Third, to find a way of living with China, while robustly defending and promoting Western interests, such as maintaining the rules-based economic and political international order and preventing Chinese territorial expansion by force. While the most preferable option, it requires a complex balance of diplomacy based on strength. The West will have to maintain its technological and economic superiority over China. This will be difficult. China is not the old Soviet Union, but an economic powerhouse whose GDP may exceed that of the US and the EU combined by 2050.

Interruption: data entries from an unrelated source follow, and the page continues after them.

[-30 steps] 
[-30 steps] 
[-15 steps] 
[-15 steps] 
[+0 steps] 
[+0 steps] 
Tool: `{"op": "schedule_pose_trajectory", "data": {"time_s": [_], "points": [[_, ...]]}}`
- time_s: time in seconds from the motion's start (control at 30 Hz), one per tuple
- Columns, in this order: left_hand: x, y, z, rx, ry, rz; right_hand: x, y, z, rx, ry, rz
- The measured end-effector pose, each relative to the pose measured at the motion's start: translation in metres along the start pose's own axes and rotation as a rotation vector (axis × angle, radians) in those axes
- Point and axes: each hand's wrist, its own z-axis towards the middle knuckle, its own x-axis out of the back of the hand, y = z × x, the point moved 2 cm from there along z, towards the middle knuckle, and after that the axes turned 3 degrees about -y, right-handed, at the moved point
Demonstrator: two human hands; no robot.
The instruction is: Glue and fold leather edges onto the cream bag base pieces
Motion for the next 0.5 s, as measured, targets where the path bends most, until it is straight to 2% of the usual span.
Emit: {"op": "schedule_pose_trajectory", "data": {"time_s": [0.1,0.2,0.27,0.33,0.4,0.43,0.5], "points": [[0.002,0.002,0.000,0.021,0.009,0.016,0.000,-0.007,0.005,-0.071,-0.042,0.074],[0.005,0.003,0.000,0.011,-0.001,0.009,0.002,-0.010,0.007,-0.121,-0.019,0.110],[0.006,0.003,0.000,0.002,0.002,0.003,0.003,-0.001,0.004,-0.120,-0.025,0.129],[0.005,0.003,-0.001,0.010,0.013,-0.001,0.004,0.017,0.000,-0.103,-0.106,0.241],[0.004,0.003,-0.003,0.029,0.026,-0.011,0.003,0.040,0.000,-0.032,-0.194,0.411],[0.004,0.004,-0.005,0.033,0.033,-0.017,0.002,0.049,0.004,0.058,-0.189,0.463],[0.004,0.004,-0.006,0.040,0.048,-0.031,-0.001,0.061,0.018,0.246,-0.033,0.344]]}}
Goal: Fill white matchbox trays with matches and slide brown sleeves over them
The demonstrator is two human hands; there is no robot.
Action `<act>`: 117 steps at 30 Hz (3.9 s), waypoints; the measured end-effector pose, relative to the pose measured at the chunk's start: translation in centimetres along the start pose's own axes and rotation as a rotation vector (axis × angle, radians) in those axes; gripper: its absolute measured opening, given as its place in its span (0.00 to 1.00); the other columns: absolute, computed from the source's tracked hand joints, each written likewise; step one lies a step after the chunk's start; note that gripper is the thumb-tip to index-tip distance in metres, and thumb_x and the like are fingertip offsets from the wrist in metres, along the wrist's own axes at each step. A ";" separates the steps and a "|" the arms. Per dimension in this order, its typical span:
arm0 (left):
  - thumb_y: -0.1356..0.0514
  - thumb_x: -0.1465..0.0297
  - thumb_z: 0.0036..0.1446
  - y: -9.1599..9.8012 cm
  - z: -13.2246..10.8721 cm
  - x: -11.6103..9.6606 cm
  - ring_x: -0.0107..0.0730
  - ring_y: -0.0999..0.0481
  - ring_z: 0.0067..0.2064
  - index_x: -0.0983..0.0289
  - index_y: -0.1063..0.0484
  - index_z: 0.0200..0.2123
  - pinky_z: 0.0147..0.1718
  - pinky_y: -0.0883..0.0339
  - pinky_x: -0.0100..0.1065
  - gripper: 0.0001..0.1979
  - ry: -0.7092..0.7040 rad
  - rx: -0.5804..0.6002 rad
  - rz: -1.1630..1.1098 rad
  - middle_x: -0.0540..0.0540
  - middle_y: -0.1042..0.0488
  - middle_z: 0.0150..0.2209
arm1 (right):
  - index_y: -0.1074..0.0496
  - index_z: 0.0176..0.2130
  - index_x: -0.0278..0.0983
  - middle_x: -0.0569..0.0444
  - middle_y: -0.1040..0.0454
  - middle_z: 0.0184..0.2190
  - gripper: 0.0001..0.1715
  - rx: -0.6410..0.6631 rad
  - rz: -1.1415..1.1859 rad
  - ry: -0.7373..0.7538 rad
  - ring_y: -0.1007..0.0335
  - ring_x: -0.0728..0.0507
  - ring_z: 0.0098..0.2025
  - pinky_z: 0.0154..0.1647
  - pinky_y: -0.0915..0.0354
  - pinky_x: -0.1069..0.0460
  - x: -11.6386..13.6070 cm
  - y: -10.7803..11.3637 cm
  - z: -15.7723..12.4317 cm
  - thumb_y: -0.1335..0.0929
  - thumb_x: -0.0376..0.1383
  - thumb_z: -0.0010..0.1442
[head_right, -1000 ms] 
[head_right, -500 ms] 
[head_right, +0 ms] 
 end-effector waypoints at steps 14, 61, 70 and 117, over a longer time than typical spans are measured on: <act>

China also must regard any threatened use of Western military force as credible, but there are cracks in the Western alliance. The AUKUS security pact was not only criticised by China, but also by France as the new pact means Australia will cancel its deal, worth around 75bn euros, to buy 12 conventional submarines from France. Western resolve for military action was tested by Russia in Georgia in 2008, and Ukraine in 2014. Russia’s gamble that the West would not fight paid off. However, Russia is very cautious about any move against the Baltic states that are now in the EU and NATO. The US, along with Europe, Japan and South Korea, need to decide how to respond to a military attack by China against Taiwan, whether to tolerate it, as with Russia and Ukraine, or defend Taiwan like a NATO ally with a full retaliatory response. China also needs to know what that decision is.
China’s weaknesses
While recognising China’s strengths, its weaknesses should not be overlooked. China rules in fear of its own people. As well as in Xinjiang and Hong Kong, China is accused of suppressing freedom of speech, religion and ethnic languages in Tibet, Inner Mongolia and Manchuria. Preserving internal stability is one of China’s top priorities. Some estimate that China spends more on internal security than national defence, to combat what it calls the: ‘three evils’, separatism, religious fundamentalism and terrorism.
China’s economic strength also depends on the rich Western markets that buy its products, making it vulnerable to economic sanctions. Australia responded to China’s sanctions by blocking Chinese investment and excluding Chinese telecom giant, Huawei, from building Australia’s technology infrastructure. China is also not immune to economic problems. Several banks could be insolvent if Evergrande, a property company, defaults on some of its $300 bn debts following a slump in the Chinese housing market.
It’s up to us
In his ‘long telegram’, written early in the Cold War, in February 1946, George F. Kennan wrote that success or failure of the Soviet Union, ‘will depend on [the] degree of cohesion, firmness and vigour which [the] western world can muster’. He added, ‘Every courageous and incisive measure to solve [the] internal problems of our own society, to improve self-confidence, discipline and morale and [the] community spirit of our own people, is a diplomatic victory’.
To contain China, democracies must show the world that they have something better to offer than authoritarianism; that freedom and human rights mean prosperity and security. The West can only preserve its economic and technological superiority and the moral courage and commitment to support the use of force if needed, by investing in the education, skills and welfare of its people.
To face China, the West needs to overcome its current divisions, doubts and despondency and revitalise itself by rediscovering its core beliefs. This, as Kennan said, ‘is within our power to influence’.